REQUIREMENT: In your copy, set down the entries exactly and exclude the pictures.

Stored entries
• • •

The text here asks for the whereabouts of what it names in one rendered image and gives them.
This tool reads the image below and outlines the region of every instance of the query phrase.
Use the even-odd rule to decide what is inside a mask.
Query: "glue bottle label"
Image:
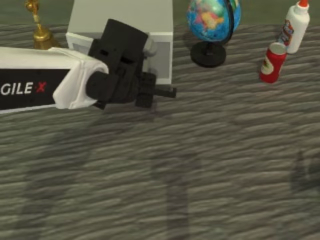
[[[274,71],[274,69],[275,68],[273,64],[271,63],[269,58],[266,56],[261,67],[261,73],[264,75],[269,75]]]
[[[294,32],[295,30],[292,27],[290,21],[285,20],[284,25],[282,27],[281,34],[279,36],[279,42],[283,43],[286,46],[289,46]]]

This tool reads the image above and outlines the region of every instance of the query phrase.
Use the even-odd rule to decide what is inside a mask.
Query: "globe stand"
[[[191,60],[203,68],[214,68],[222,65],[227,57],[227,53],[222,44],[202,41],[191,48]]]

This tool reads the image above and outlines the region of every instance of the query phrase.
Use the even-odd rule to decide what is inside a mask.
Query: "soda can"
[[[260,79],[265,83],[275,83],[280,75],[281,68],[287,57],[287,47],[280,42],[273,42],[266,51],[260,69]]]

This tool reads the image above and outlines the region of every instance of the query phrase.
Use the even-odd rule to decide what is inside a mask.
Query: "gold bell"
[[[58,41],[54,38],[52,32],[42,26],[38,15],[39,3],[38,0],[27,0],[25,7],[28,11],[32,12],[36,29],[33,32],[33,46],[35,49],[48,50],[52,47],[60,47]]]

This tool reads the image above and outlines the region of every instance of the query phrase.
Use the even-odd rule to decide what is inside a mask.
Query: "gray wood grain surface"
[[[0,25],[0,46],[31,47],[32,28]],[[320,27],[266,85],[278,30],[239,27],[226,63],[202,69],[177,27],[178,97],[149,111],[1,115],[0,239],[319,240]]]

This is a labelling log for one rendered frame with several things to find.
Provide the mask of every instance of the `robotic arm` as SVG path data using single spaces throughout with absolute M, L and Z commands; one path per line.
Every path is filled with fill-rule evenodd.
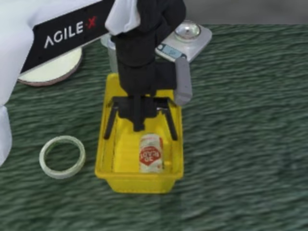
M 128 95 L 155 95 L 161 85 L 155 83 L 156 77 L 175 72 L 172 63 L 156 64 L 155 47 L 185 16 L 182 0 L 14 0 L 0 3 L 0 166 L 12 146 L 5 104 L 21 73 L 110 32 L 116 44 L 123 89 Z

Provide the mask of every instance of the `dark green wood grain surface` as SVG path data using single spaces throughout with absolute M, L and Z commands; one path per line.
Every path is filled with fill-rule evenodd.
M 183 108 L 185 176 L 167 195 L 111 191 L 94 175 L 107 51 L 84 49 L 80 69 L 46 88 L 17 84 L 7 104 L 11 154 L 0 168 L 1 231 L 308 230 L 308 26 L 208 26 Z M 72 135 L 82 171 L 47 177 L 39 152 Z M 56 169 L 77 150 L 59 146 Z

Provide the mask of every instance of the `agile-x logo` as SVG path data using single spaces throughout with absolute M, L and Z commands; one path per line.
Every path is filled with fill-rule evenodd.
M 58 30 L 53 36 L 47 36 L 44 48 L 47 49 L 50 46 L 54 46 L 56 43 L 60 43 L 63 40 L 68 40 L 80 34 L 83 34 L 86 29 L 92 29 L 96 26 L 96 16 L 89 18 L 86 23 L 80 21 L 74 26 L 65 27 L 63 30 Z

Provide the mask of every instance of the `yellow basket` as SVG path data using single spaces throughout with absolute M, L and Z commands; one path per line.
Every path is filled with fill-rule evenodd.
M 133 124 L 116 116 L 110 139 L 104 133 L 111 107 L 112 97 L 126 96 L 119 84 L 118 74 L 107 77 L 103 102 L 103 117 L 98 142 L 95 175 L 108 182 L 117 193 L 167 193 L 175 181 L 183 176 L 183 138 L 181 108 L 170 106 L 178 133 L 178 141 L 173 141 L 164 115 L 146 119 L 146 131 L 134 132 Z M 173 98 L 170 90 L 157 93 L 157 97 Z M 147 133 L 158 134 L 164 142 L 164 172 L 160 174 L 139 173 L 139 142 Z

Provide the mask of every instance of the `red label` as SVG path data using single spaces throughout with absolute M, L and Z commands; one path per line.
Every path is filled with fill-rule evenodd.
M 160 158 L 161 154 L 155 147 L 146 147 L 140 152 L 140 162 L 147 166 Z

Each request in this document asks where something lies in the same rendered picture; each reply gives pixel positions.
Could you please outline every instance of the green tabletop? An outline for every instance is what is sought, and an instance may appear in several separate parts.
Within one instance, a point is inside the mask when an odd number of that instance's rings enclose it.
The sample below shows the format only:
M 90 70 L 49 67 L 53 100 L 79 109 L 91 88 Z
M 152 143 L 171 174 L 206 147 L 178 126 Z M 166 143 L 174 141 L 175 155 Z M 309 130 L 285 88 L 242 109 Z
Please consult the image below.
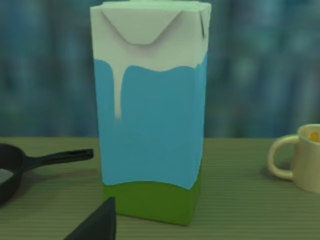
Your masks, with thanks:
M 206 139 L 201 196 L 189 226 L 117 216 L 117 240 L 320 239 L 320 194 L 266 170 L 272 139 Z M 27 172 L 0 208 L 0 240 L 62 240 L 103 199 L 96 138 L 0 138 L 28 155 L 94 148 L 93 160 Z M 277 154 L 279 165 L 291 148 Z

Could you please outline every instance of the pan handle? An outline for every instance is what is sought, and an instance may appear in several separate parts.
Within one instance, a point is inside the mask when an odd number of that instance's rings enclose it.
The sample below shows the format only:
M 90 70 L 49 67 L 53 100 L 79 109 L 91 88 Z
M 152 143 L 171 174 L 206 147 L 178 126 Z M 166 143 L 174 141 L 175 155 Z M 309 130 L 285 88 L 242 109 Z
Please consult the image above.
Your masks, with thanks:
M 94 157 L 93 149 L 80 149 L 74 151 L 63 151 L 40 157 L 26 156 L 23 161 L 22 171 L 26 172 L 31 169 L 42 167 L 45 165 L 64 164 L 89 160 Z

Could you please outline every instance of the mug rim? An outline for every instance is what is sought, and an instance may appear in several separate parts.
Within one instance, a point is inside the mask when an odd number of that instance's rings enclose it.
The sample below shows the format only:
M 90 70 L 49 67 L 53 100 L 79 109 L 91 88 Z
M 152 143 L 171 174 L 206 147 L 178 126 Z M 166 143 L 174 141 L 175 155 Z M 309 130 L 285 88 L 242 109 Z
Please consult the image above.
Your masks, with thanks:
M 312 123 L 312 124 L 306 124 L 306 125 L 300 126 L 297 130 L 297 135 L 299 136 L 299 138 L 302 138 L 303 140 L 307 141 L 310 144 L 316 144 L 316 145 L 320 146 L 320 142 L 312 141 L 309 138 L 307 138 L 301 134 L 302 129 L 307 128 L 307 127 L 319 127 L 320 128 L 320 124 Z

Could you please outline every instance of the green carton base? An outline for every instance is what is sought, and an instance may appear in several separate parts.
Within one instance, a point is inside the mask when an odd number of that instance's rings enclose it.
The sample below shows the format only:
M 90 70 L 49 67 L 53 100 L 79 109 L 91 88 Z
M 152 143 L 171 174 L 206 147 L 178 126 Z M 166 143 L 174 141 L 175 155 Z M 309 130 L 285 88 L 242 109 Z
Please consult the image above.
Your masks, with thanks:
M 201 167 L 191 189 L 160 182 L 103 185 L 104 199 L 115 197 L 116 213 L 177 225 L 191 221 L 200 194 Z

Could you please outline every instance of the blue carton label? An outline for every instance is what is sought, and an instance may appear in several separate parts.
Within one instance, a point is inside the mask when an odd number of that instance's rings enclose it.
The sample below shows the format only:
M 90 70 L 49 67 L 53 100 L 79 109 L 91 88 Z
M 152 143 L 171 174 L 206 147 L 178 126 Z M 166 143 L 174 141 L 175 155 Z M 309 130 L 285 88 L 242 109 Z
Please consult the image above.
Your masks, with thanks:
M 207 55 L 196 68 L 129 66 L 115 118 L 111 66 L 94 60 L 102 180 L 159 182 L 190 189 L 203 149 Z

• • •

REPLY:
The text here asks for the whereabouts of what it names in one rendered image and gives them.
This tool reads the image below and outlines the region of every instance of the query phrase.
Use the even-odd rule to decide what is inside a mask.
Query: "glue bottle label"
Image:
[[[274,71],[274,69],[275,68],[273,64],[271,63],[269,58],[266,56],[261,67],[261,73],[264,75],[269,75]]]
[[[294,32],[295,30],[292,27],[290,21],[285,20],[284,25],[282,27],[281,34],[279,36],[279,42],[283,43],[286,46],[289,46]]]

This tool reads the image above and outlines the region of every instance of the query phrase.
Use the even-odd rule to decide what is inside a mask.
Query: "globe stand"
[[[191,60],[203,68],[214,68],[222,65],[227,57],[227,53],[222,44],[202,41],[191,48]]]

This tool reads the image above and outlines the region of every instance of the query phrase.
Use the even-odd rule to decide what is inside a mask.
Query: "soda can"
[[[260,79],[265,83],[275,83],[280,75],[281,68],[287,57],[287,47],[280,42],[273,42],[266,51],[260,69]]]

This tool reads the image above and outlines the region of every instance of the query phrase.
Use the even-odd rule to decide what is inside a mask.
Query: "gold bell"
[[[58,41],[54,38],[52,32],[42,26],[38,15],[39,3],[38,0],[27,0],[25,7],[28,11],[32,12],[36,29],[33,32],[33,46],[35,49],[48,50],[52,47],[60,47]]]

This tool reads the image above and outlines the region of every instance of the query phrase.
Use the even-odd rule to decide what is inside a mask.
Query: "gray wood grain surface"
[[[0,25],[0,46],[31,47],[32,28]],[[320,27],[266,85],[278,30],[239,27],[226,63],[202,69],[177,27],[178,97],[149,111],[1,115],[0,239],[319,240]]]

This is a labelling log for one rendered frame with several things to find.
Provide the mask of every instance of the `robotic arm` as SVG path data using single spaces throughout with absolute M, L and Z commands; one path per line.
Every path is filled with fill-rule evenodd.
M 128 95 L 155 95 L 161 85 L 155 83 L 156 77 L 175 72 L 172 63 L 156 64 L 155 47 L 185 16 L 182 0 L 14 0 L 0 3 L 0 166 L 12 146 L 5 104 L 21 73 L 110 32 L 116 44 L 123 89 Z

Provide the mask of every instance of the `dark green wood grain surface` as SVG path data using single spaces throughout with absolute M, L and Z commands; one path per line.
Every path is filled with fill-rule evenodd.
M 183 108 L 185 176 L 167 195 L 111 191 L 94 175 L 107 51 L 84 49 L 80 69 L 46 88 L 17 84 L 7 104 L 11 154 L 0 168 L 1 231 L 308 230 L 308 26 L 208 26 Z M 72 135 L 82 171 L 47 177 L 39 152 Z M 56 169 L 77 150 L 59 146 Z

Provide the mask of every instance of the `agile-x logo` as SVG path data using single spaces throughout with absolute M, L and Z commands; one path per line.
Every path is filled with fill-rule evenodd.
M 58 30 L 53 36 L 47 36 L 44 48 L 47 49 L 50 46 L 54 46 L 56 43 L 60 43 L 63 40 L 68 40 L 80 34 L 83 34 L 86 29 L 92 29 L 96 26 L 96 16 L 89 18 L 86 23 L 80 21 L 74 26 L 65 27 L 63 30 Z

Provide the mask of every instance of the `yellow basket` as SVG path data using single spaces throughout with absolute M, L and Z commands; one path per line.
Every path is filled with fill-rule evenodd.
M 133 124 L 116 116 L 110 139 L 104 133 L 111 107 L 112 97 L 126 96 L 119 84 L 118 74 L 107 77 L 103 102 L 103 117 L 98 142 L 95 175 L 108 182 L 117 193 L 167 193 L 175 181 L 183 176 L 183 138 L 181 108 L 170 106 L 178 133 L 178 141 L 173 141 L 164 115 L 146 119 L 146 131 L 134 132 Z M 173 98 L 170 90 L 157 93 L 157 97 Z M 147 133 L 158 134 L 164 142 L 164 172 L 160 174 L 139 173 L 139 142 Z

Provide the mask of every instance of the `red label` as SVG path data using single spaces throughout with absolute M, L and Z commands; one path per line.
Every path is filled with fill-rule evenodd.
M 160 158 L 161 154 L 155 147 L 146 147 L 140 152 L 140 162 L 147 166 Z

Each request in this document asks where something lies in the same rendered picture; each reply gives pixel positions.
Could you please outline every instance of the green tabletop? An outline for every instance is what is sought, and an instance may appear in several separate parts.
Within one instance, a point is inside the mask when an odd number of that instance's rings enclose it.
The sample below shows the format only:
M 90 70 L 49 67 L 53 100 L 79 109 L 91 88 Z
M 152 143 L 171 174 L 206 147 L 178 126 Z M 166 143 L 174 141 L 175 155 Z M 309 130 L 285 88 L 242 109 Z
Please consult the image below.
Your masks, with thanks:
M 206 139 L 201 196 L 189 226 L 117 216 L 117 240 L 320 239 L 320 194 L 266 170 L 272 139 Z M 27 172 L 0 208 L 0 240 L 62 240 L 103 199 L 96 138 L 0 138 L 28 155 L 94 148 L 93 160 Z M 277 154 L 279 165 L 291 148 Z

Could you please outline every instance of the pan handle? An outline for every instance is what is sought, and an instance may appear in several separate parts.
Within one instance, a point is inside the mask when an odd number of that instance's rings enclose it.
The sample below shows the format only:
M 90 70 L 49 67 L 53 100 L 79 109 L 91 88 Z
M 152 143 L 171 174 L 206 147 L 178 126 Z M 166 143 L 174 141 L 175 155 Z M 309 130 L 285 88 L 242 109 Z
Please consult the image above.
Your masks, with thanks:
M 94 157 L 93 149 L 80 149 L 74 151 L 63 151 L 40 157 L 26 156 L 23 161 L 22 171 L 26 172 L 31 169 L 42 167 L 45 165 L 64 164 L 89 160 Z

Could you please outline every instance of the mug rim? An outline for every instance is what is sought, and an instance may appear in several separate parts.
Within one instance, a point is inside the mask when an odd number of that instance's rings enclose it.
The sample below shows the format only:
M 90 70 L 49 67 L 53 100 L 79 109 L 91 88 Z
M 152 143 L 171 174 L 206 147 L 178 126 Z M 166 143 L 174 141 L 175 155 Z M 309 130 L 285 88 L 242 109 Z
Please consult the image above.
Your masks, with thanks:
M 312 123 L 312 124 L 306 124 L 306 125 L 300 126 L 297 130 L 297 135 L 299 136 L 299 138 L 302 138 L 303 140 L 307 141 L 310 144 L 316 144 L 316 145 L 320 146 L 320 142 L 312 141 L 309 138 L 307 138 L 301 134 L 302 129 L 307 128 L 307 127 L 319 127 L 320 128 L 320 124 Z

Could you please outline every instance of the green carton base? An outline for every instance is what is sought, and an instance may appear in several separate parts.
Within one instance, a point is inside the mask when an odd number of that instance's rings enclose it.
The sample below shows the format only:
M 90 70 L 49 67 L 53 100 L 79 109 L 91 88 Z
M 152 143 L 171 174 L 206 147 L 178 126 Z M 166 143 L 174 141 L 175 155 Z M 309 130 L 285 88 L 242 109 Z
Please consult the image above.
Your masks, with thanks:
M 201 167 L 191 189 L 160 182 L 103 185 L 104 199 L 115 197 L 116 213 L 177 225 L 191 221 L 200 194 Z

Could you please outline every instance of the blue carton label? An outline for every instance is what is sought, and an instance may appear in several separate parts.
Within one instance, a point is inside the mask when an odd number of that instance's rings enclose it.
The sample below shows the format only:
M 90 70 L 49 67 L 53 100 L 79 109 L 91 88 Z
M 152 143 L 171 174 L 206 147 L 178 126 Z M 166 143 L 174 141 L 175 155 Z M 309 130 L 285 88 L 242 109 Z
Please consult the image above.
Your masks, with thanks:
M 207 55 L 196 68 L 129 66 L 115 118 L 111 66 L 94 60 L 102 180 L 159 182 L 190 189 L 203 149 Z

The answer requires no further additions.